During her lifetime she wrote and published fourteen books. She called her last book, The Place of Knowing, her spiritual autobiography. She wrote it after she was in a car accident when a metal bar rocketed through her windshield and broke bones in her face and shattered her jaw. She was primarily known for her poetry, but also wrote fiction. Her novel titles include: Never Past the Gate (1975) and A Woman’s Place (1977). She also penned the words to the LDS Hymn “Where Can I Turn For Peace?” With Laurel Thatcher Ulrich, she wrote All God’s Critters Got a Place in the Choir, a personal essay collection. Her poetry collections include Spaces in the Sage; With Love, Mother; Until Another Day for Butterflies; Once in Israel; How Much for the Earth? A Suite of Poems: About Time for Considering; and Things Happen: Poems of Survival. Her poems also appeared in magazines, including Exponent II. She never turned down a request for a poem.

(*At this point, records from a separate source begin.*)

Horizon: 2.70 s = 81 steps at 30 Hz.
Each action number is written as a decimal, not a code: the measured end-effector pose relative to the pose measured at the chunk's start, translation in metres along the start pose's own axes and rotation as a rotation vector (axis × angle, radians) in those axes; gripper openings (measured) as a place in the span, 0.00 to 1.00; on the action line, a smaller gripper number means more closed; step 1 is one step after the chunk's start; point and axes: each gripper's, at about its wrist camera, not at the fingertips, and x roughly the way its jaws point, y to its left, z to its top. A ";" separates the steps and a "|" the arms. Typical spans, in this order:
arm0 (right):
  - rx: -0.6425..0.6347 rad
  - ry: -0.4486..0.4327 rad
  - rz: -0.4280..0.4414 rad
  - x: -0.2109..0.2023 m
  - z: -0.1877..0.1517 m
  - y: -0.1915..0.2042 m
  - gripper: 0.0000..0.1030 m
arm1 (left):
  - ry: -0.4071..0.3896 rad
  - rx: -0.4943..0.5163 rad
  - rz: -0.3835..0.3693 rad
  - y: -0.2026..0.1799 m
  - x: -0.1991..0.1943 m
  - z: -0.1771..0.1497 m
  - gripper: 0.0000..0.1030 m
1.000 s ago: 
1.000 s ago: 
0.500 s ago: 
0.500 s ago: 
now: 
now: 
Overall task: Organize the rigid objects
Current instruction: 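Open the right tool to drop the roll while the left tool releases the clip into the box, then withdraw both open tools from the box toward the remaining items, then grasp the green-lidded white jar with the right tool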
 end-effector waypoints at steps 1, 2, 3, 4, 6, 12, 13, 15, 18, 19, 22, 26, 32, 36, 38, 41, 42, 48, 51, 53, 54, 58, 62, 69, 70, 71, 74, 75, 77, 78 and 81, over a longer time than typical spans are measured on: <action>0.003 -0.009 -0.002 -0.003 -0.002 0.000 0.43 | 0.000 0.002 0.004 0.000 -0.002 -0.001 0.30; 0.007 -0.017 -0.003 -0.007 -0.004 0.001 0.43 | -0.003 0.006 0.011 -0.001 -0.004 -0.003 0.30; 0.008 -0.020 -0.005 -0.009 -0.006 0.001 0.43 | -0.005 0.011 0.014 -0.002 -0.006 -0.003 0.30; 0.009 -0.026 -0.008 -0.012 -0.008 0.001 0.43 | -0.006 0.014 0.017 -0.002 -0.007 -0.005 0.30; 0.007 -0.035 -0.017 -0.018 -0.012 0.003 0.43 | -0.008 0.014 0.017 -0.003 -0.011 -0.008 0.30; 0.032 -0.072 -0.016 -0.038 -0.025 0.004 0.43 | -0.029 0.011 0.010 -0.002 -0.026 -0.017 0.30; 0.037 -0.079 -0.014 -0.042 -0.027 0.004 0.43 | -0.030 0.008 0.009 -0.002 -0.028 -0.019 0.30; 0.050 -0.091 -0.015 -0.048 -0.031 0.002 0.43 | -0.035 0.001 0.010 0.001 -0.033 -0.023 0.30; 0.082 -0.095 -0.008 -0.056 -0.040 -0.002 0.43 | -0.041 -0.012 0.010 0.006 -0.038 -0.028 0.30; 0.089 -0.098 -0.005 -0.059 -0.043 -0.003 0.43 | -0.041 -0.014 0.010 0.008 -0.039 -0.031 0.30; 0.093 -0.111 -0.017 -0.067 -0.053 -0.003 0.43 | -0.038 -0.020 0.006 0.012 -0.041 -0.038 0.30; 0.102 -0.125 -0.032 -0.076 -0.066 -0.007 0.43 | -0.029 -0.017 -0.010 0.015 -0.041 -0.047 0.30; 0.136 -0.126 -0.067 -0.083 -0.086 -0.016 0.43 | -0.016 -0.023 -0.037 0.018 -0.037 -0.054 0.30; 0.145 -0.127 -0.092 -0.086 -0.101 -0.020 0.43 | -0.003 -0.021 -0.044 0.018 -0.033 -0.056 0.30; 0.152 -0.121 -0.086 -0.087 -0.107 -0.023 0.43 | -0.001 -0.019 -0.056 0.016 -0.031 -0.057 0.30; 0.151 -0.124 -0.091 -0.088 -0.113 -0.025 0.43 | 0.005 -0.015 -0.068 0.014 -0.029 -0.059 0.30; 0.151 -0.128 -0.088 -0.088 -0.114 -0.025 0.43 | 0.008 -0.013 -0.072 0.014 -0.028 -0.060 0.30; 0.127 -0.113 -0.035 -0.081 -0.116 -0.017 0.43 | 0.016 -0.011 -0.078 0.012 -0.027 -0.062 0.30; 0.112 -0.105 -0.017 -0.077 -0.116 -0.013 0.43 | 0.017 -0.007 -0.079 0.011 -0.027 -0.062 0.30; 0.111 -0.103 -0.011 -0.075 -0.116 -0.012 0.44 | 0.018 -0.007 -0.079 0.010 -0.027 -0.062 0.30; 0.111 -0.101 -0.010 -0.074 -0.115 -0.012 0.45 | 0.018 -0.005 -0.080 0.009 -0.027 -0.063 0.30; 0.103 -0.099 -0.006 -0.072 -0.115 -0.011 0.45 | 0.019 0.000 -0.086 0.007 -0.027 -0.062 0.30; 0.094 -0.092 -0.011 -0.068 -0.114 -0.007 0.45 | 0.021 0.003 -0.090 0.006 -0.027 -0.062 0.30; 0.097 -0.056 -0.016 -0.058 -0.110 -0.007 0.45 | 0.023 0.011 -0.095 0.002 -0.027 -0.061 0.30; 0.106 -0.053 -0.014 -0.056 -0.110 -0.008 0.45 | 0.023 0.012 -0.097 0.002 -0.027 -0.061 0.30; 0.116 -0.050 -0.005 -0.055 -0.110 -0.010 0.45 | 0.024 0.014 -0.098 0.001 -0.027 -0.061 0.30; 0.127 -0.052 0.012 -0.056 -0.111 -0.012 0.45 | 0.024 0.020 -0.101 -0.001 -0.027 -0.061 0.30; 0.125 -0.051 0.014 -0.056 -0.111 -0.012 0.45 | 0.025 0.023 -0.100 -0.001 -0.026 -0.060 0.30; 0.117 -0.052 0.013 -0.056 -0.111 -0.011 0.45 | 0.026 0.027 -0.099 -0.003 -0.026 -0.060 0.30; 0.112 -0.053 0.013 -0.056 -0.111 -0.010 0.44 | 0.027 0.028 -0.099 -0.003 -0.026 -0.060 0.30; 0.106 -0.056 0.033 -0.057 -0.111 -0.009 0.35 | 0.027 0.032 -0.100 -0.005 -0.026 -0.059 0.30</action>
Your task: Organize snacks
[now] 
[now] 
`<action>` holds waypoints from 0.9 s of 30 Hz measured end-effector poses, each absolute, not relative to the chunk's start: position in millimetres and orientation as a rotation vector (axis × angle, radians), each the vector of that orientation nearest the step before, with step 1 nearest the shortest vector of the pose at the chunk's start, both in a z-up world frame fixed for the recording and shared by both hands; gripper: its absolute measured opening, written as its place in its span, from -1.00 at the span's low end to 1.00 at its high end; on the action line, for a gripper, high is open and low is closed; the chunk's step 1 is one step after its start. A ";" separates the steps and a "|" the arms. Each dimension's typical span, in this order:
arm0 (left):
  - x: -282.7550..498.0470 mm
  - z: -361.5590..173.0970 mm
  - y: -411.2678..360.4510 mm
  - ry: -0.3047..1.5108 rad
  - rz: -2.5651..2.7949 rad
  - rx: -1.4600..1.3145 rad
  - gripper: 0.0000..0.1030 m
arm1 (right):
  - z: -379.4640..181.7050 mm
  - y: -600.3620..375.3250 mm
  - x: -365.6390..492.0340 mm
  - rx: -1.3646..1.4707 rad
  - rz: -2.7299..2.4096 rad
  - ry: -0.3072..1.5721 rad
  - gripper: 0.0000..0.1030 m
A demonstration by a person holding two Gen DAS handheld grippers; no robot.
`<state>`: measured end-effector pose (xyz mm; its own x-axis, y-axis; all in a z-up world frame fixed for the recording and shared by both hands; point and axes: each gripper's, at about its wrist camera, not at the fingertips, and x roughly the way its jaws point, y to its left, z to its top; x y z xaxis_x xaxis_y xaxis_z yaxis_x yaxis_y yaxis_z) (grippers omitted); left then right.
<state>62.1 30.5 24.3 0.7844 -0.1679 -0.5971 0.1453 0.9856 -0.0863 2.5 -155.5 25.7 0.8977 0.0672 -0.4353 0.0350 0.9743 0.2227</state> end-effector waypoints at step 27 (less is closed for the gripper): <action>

She received numerous honors and awards including the 2013 Gandhi Peace Award,[1] the YMCA Outstanding Achievement award, the Utah Governor’s Mansion Artist Award for literary accomplishments, the David O. McKay Humanities Award, the Association for Mormon Letters award for poetry, and an Honorary Doctor of Humane Letters from the University of Utah. The Thayne Center for Service and Learning at Salt Lake Community College was named in her honor.

She was active in peace organizations such as Women Concerned About Nuclear War and Utahns United Against the Nuclear Arms Race. In 1986, she helped plan a worldwide celebration for peace on the last day of the year, Greenwich time. In 1990, she was the only woman to speak at the Test Ban Treaty Congress in Alma-Ata, Kazakhstan, sponsored by the Nobel Prize-winning Physicians for Social Responsibility.

She served on several boards, including the General Board of the Young Women’s Mutual Improvement Association, the Utah Arts Council, Odyssey House, and the Utah Citizens Council. For a time, she was the sole woman serving on the board of the Deseret News. She became close friends with Church president Thomas S. Monson while serving on that board. At the time of her death, he released this statement:

I am saddened at the passing of my friend, Emma Lou Warner Thayne, a multi-talented and caring individual whose outstanding contributions in literature, in education and in other endeavors have done much to enlighten and to inspire. She will be greatly missed. I join with countless others in extending my deepest condolences to her dear husband Mel and to her entire family.[2]

Thayne and her husband, Melvin, had five daughters.